ビタミンC輸送→タンパク質を特定

岡山大自然生命科学研究支援センターの宮地孝明・准教授らの研究グループは、ビタミンCを葉緑体に運ぶ特定のタンパク質を世界で初めて突き止めたと発表したビタミンCは浴びた光が強すぎる時に植物の障害を防ぐ役割を持つが、どのタンパク質が輸送しているのか明らかになっていなかった。この成果をもとに、強い光でも障害を起こしにくい植物の開発が進めば、食糧問題の解決などにつながると期待されている。【原田悠自】

  植物が強い光にさらされた時、光合成によるエネルギーが過剰になって葉緑体に蓄積し、葉が枯れるなどの光障害を引き起こす近年では地球温暖化などの影響で世界の太陽放射量も増加傾向にあり、農地の悪化や砂漠化の要因になっている

こうした障害を防ぐため、細胞小器官のミトコンドリアで作られるビタミンCが葉緑体に運ばれ、過剰な光エネルギーを熱に変えて葉緑体外に逃がす役割を持っている。だが、ビタミンCを運ぶタンパク質は細胞膜内にあるため、従来のように膜外からの測定では明らかにならなかった

そこで、宮地准教授らは、ビタミンCを輸送している可能性がある任意のタンパク質を微生物に大量に作らせ、洗剤の主成分・界面活性剤で細胞膜を溶かし、タンパク質を人工膜に組み込んだ。この人工膜に運ばれたビタミンCを測定するという独自の方法で、ビタミンCを輸送するタンパク質を突き止めた

さらに、アブラナ科の一年草「シロイヌナズナ」を使って実験。突き止めたタンパク質遺伝子を持たないシロイヌナズナは、強い光を受けた時に、通常のものより葉全体のビタミンC含量が約3割低下していた。このことなどから、突き止めたタンパク質が、葉緑体にビタミンCを取り込む必須因子であることが確認できたという

このタンパク質に類似した遺伝子は、シロイヌナズナのほかに、ポプラやトウモロコシ、イネといった植物が持っている。
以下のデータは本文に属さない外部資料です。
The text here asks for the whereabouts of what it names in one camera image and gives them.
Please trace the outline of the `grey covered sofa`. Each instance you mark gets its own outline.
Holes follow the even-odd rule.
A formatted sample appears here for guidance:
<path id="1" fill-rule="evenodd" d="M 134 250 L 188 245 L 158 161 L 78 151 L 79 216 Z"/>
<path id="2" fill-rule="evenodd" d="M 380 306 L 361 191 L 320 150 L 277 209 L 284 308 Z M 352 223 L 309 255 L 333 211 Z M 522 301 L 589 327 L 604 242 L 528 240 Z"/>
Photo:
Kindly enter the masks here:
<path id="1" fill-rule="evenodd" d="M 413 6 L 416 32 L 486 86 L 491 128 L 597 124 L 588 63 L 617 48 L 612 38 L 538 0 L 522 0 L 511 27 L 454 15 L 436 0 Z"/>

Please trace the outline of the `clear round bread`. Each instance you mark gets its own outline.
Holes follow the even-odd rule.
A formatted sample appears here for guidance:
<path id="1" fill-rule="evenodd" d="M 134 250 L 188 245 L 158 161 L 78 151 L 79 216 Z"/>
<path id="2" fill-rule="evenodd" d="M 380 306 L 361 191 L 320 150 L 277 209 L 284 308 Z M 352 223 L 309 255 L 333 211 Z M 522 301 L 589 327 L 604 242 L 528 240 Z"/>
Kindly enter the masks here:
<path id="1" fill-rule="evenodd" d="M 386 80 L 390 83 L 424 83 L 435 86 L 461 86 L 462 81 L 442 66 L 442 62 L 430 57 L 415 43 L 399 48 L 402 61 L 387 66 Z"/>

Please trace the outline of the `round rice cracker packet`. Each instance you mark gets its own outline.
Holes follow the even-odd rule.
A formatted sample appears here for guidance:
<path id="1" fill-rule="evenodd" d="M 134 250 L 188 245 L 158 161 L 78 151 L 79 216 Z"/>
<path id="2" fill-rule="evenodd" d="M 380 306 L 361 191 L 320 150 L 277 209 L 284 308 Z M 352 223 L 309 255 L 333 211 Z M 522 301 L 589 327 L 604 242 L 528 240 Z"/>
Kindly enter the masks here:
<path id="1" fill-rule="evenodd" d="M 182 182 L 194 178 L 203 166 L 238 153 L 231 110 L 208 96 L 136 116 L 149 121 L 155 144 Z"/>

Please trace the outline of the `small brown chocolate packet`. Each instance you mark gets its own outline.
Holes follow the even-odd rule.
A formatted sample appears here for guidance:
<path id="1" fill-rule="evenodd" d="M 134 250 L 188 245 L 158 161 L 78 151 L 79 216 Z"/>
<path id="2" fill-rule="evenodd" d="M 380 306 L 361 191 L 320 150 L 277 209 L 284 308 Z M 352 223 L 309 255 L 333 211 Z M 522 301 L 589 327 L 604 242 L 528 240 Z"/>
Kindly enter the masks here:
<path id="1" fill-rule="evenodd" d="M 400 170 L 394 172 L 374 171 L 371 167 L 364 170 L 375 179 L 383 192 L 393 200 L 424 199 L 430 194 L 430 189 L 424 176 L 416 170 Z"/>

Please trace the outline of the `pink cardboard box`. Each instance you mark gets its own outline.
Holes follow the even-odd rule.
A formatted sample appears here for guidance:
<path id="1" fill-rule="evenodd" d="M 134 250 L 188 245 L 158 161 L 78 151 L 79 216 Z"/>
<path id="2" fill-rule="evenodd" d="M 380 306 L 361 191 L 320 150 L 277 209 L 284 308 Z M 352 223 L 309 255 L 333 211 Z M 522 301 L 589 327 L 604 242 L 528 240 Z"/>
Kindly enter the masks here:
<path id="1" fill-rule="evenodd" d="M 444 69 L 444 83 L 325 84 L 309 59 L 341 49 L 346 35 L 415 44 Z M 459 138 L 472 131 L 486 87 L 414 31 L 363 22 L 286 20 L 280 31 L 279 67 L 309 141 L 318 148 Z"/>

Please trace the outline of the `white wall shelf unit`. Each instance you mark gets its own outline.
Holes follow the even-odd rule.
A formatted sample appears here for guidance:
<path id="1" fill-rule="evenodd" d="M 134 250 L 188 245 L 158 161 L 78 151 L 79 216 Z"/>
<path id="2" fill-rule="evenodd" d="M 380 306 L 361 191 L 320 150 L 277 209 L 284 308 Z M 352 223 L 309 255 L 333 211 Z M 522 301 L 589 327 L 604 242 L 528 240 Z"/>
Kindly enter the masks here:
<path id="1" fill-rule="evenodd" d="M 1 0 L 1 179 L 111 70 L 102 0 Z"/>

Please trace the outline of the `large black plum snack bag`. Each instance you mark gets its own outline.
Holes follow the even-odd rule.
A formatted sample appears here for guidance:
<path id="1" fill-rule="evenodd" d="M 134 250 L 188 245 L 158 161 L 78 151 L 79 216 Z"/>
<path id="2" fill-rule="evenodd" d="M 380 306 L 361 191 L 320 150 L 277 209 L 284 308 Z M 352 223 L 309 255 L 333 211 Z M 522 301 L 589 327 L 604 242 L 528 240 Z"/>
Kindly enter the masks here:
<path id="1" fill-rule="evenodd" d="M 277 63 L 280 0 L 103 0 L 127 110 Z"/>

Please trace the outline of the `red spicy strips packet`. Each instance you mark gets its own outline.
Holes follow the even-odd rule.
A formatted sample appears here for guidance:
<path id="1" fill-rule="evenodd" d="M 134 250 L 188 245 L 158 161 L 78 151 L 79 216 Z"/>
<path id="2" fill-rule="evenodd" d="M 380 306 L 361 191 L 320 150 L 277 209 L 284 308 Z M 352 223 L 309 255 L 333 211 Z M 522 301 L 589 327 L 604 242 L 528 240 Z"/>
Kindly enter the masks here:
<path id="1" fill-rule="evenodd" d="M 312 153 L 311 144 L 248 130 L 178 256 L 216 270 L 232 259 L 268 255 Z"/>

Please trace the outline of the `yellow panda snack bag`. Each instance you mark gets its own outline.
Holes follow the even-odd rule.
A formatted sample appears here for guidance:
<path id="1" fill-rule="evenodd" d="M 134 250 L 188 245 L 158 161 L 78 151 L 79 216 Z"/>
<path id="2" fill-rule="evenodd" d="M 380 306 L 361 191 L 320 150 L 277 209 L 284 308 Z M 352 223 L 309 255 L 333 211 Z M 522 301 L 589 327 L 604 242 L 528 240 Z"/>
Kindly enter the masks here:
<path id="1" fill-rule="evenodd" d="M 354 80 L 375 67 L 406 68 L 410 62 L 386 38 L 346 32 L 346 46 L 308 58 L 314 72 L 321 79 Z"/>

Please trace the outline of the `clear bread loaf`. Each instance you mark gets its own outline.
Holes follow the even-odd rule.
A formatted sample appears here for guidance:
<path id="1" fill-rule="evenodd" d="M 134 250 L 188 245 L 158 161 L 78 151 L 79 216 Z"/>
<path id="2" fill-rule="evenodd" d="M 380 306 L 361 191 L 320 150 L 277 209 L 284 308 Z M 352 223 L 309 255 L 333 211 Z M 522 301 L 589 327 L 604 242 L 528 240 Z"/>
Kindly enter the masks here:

そのため、タンパク質の機能を増大させてより多くのビタミンCが葉緑体に送られるようになれば、強い光にも耐えられる植物に品種改良できる可能性も広がる

宮地准教授は「今後、温暖化で太陽光が強くなれば、植物が育つ場所はどんどん狭まる。光に強い植物の開発への突破口ができたと思う」と話した。